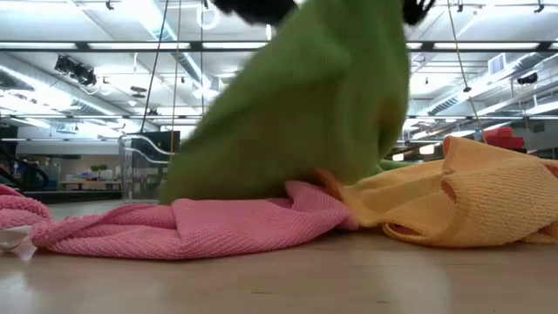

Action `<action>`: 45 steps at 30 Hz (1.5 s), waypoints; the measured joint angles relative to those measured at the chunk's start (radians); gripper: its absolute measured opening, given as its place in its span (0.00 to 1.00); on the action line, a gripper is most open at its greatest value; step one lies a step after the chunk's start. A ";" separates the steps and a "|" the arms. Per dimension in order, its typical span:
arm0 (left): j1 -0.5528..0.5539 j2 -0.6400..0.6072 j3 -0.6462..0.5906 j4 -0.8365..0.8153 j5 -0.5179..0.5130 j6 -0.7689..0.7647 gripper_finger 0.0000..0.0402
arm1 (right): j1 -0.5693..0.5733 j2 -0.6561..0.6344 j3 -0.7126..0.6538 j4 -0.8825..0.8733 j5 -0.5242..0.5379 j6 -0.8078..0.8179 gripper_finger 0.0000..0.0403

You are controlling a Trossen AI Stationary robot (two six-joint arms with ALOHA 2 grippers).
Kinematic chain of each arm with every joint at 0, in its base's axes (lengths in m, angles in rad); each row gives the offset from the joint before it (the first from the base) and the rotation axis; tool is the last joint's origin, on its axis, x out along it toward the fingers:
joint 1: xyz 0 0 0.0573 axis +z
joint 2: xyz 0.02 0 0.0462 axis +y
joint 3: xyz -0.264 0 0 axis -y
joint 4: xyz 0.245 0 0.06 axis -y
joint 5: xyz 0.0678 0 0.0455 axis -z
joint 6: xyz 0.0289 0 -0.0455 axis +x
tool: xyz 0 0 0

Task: Fold microfiber towels
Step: Fold the left green microfiber towel

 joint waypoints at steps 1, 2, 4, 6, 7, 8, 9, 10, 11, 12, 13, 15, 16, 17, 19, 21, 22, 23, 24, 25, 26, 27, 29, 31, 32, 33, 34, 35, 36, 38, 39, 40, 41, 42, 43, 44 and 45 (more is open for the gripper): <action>-0.012 -0.007 0.017 -0.016 0.000 0.000 0.02 | 0.007 -0.005 0.000 0.027 0.000 -0.012 0.09; -0.021 -0.014 0.043 -0.031 0.000 0.004 0.02 | 0.011 -0.009 0.001 0.046 0.000 -0.020 0.09; -0.040 -0.030 0.098 -0.090 0.001 0.016 0.04 | 0.014 -0.011 0.001 0.082 0.000 -0.025 0.09; -0.052 -0.036 0.164 -0.187 -0.001 0.009 0.06 | 0.013 -0.011 0.001 0.112 0.000 -0.029 0.09; -0.053 -0.036 0.196 -0.238 -0.001 -0.005 0.06 | 0.011 -0.011 0.001 0.132 -0.006 -0.033 0.09; -0.055 -0.035 0.231 -0.298 0.000 -0.012 0.05 | 0.006 -0.011 0.001 0.162 -0.025 -0.038 0.09; -0.058 -0.035 0.265 -0.360 0.000 -0.024 0.05 | 0.002 -0.011 0.001 0.196 -0.055 -0.048 0.09; -0.062 -0.035 0.298 -0.402 -0.001 -0.033 0.04 | -0.001 -0.011 0.003 0.221 -0.083 -0.063 0.09; -0.064 -0.035 0.326 -0.431 -0.002 -0.034 0.03 | -0.001 -0.011 0.013 0.235 -0.103 -0.080 0.09; -0.067 -0.035 0.352 -0.464 -0.002 -0.033 0.02 | -0.001 -0.010 0.029 0.248 -0.118 -0.100 0.09; -0.069 -0.035 0.376 -0.494 -0.002 -0.033 0.02 | 0.000 -0.010 0.046 0.252 -0.123 -0.117 0.09; -0.075 -0.035 0.427 -0.545 0.000 -0.035 0.02 | 0.006 -0.011 0.077 0.252 -0.127 -0.153 0.09; -0.078 -0.035 0.449 -0.570 0.000 -0.038 0.03 | 0.010 -0.011 0.089 0.246 -0.127 -0.170 0.09; -0.079 -0.037 0.463 -0.577 0.000 -0.040 0.04 | 0.014 -0.011 0.098 0.227 -0.127 -0.188 0.09; -0.073 -0.038 0.465 -0.583 0.001 -0.040 0.06 | 0.017 -0.011 0.103 0.202 -0.126 -0.199 0.09; -0.060 -0.029 0.463 -0.601 0.004 -0.053 0.07 | 0.018 -0.011 0.095 0.152 -0.107 -0.171 0.09; -0.051 -0.022 0.462 -0.607 0.010 -0.060 0.07 | 0.018 -0.011 0.089 0.121 -0.092 -0.148 0.09; -0.041 -0.011 0.462 -0.607 0.018 -0.064 0.06 | 0.017 -0.011 0.078 0.094 -0.082 -0.122 0.09; -0.033 -0.002 0.462 -0.602 0.024 -0.066 0.05 | 0.016 -0.011 0.065 0.071 -0.069 -0.095 0.09; -0.026 0.007 0.455 -0.593 0.029 -0.066 0.04 | 0.016 -0.011 0.053 0.052 -0.057 -0.067 0.09; -0.017 0.019 0.445 -0.580 0.038 -0.062 0.03 | 0.015 -0.010 0.044 0.028 -0.046 -0.041 0.09; -0.007 0.032 0.435 -0.562 0.043 -0.055 0.02 | 0.017 -0.010 0.039 -0.009 -0.036 -0.011 0.09; 0.010 0.062 0.422 -0.547 0.045 -0.036 0.02 | 0.022 -0.010 0.037 -0.114 -0.035 0.057 0.09; 0.030 0.090 0.417 -0.530 0.047 -0.023 0.03 | 0.022 -0.010 0.037 -0.245 -0.034 0.134 0.09; 0.040 0.102 0.417 -0.514 0.047 -0.011 0.04 | 0.022 -0.010 0.036 -0.311 -0.034 0.168 0.09; 0.051 0.114 0.417 -0.505 0.044 -0.008 0.05 | 0.022 -0.010 0.036 -0.371 -0.033 0.197 0.09; 0.061 0.125 0.417 -0.488 0.043 -0.006 0.06 | 0.022 -0.010 0.036 -0.427 -0.028 0.219 0.09; 0.071 0.138 0.417 -0.470 0.043 -0.006 0.06 | 0.022 -0.010 0.036 -0.484 -0.017 0.244 0.09; 0.080 0.151 0.417 -0.458 0.043 -0.006 0.06 | 0.022 -0.009 0.031 -0.534 0.006 0.268 0.09; 0.097 0.177 0.417 -0.456 0.043 -0.002 0.05 | 0.021 -0.006 0.005 -0.560 0.048 0.293 0.10; 0.105 0.193 0.417 -0.450 0.043 -0.001 0.04 | 0.021 -0.005 -0.012 -0.566 0.054 0.294 0.10; 0.112 0.204 0.417 -0.453 0.044 0.001 0.03 | 0.021 -0.005 -0.030 -0.568 0.053 0.297 0.11; 0.119 0.217 0.417 -0.463 0.044 0.002 0.02 | 0.020 -0.005 -0.047 -0.569 0.045 0.305 0.13; 0.125 0.230 0.417 -0.458 0.044 0.002 0.02 | 0.016 -0.005 -0.065 -0.569 0.037 0.316 0.16; 0.129 0.238 0.417 -0.455 0.044 0.003 0.02 | 0.013 -0.005 -0.078 -0.577 0.027 0.331 0.19; 0.133 0.246 0.417 -0.460 0.044 0.002 0.02 | 0.012 -0.004 -0.086 -0.596 0.022 0.345 0.22; 0.136 0.253 0.417 -0.452 0.043 0.002 0.03 | 0.012 -0.004 -0.089 -0.613 0.022 0.355 0.25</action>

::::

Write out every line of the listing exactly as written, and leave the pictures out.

Action `<action>`: 45 steps at 30 Hz (1.5 s), waypoints; the measured joint angles relative to those measured at the chunk's start (radians); gripper: its absolute measured opening, given as its place in its span (0.00 to 1.00); on the action line, a gripper is most open at its greatest value; step one lies a step after the chunk's start. A ";" separates the steps and a "|" the arms. Per dimension in order, its typical span:
arm0 (left): j1 -0.5528..0.5539 j2 -0.6400..0.6072 j3 -0.6462..0.5906 j4 -0.8365..0.8153 j5 -0.5179..0.5130 j6 -0.7689..0.7647 gripper_finger 0.0000..0.0402
arm1 (right): j1 -0.5693..0.5733 j2 -0.6561..0.6344 j3 -0.7126..0.6538 j4 -0.8825..0.8733 j5 -0.5242..0.5379 j6 -0.8078..0.8179 gripper_finger 0.0000..0.0403

You are controlling a Trossen AI Stationary robot (two six-joint arms with ALOHA 2 grippers).
Kinematic chain of each arm with every joint at 0, in its base's axes (lengths in m, angles in rad); each row gives the offset from the joint before it (the first from the base) and the rotation axis; tool is the last joint's origin, on its axis, x out along it toward the fingers:
joint 1: xyz 0 0 0.0573 axis +z
joint 2: xyz 0.02 0 0.0462 axis +y
joint 3: xyz -0.264 0 0 axis -y
joint 4: xyz 0.245 0 0.06 axis -y
joint 5: xyz 0.0678 0 0.0455 axis -z
joint 6: xyz 0.0289 0 -0.0455 axis +x
tool: xyz 0 0 0

Task: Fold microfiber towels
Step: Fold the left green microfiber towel

 joint waypoints at steps 1, 2, 4, 6, 7, 8, 9, 10, 11, 12, 13, 15, 16, 17, 19, 21, 22, 23, 24, 25, 26, 27, 29, 31, 32, 33, 34, 35, 36, 38, 39, 40, 41, 42, 43, 44 and 45 (more is open for the gripper): <action>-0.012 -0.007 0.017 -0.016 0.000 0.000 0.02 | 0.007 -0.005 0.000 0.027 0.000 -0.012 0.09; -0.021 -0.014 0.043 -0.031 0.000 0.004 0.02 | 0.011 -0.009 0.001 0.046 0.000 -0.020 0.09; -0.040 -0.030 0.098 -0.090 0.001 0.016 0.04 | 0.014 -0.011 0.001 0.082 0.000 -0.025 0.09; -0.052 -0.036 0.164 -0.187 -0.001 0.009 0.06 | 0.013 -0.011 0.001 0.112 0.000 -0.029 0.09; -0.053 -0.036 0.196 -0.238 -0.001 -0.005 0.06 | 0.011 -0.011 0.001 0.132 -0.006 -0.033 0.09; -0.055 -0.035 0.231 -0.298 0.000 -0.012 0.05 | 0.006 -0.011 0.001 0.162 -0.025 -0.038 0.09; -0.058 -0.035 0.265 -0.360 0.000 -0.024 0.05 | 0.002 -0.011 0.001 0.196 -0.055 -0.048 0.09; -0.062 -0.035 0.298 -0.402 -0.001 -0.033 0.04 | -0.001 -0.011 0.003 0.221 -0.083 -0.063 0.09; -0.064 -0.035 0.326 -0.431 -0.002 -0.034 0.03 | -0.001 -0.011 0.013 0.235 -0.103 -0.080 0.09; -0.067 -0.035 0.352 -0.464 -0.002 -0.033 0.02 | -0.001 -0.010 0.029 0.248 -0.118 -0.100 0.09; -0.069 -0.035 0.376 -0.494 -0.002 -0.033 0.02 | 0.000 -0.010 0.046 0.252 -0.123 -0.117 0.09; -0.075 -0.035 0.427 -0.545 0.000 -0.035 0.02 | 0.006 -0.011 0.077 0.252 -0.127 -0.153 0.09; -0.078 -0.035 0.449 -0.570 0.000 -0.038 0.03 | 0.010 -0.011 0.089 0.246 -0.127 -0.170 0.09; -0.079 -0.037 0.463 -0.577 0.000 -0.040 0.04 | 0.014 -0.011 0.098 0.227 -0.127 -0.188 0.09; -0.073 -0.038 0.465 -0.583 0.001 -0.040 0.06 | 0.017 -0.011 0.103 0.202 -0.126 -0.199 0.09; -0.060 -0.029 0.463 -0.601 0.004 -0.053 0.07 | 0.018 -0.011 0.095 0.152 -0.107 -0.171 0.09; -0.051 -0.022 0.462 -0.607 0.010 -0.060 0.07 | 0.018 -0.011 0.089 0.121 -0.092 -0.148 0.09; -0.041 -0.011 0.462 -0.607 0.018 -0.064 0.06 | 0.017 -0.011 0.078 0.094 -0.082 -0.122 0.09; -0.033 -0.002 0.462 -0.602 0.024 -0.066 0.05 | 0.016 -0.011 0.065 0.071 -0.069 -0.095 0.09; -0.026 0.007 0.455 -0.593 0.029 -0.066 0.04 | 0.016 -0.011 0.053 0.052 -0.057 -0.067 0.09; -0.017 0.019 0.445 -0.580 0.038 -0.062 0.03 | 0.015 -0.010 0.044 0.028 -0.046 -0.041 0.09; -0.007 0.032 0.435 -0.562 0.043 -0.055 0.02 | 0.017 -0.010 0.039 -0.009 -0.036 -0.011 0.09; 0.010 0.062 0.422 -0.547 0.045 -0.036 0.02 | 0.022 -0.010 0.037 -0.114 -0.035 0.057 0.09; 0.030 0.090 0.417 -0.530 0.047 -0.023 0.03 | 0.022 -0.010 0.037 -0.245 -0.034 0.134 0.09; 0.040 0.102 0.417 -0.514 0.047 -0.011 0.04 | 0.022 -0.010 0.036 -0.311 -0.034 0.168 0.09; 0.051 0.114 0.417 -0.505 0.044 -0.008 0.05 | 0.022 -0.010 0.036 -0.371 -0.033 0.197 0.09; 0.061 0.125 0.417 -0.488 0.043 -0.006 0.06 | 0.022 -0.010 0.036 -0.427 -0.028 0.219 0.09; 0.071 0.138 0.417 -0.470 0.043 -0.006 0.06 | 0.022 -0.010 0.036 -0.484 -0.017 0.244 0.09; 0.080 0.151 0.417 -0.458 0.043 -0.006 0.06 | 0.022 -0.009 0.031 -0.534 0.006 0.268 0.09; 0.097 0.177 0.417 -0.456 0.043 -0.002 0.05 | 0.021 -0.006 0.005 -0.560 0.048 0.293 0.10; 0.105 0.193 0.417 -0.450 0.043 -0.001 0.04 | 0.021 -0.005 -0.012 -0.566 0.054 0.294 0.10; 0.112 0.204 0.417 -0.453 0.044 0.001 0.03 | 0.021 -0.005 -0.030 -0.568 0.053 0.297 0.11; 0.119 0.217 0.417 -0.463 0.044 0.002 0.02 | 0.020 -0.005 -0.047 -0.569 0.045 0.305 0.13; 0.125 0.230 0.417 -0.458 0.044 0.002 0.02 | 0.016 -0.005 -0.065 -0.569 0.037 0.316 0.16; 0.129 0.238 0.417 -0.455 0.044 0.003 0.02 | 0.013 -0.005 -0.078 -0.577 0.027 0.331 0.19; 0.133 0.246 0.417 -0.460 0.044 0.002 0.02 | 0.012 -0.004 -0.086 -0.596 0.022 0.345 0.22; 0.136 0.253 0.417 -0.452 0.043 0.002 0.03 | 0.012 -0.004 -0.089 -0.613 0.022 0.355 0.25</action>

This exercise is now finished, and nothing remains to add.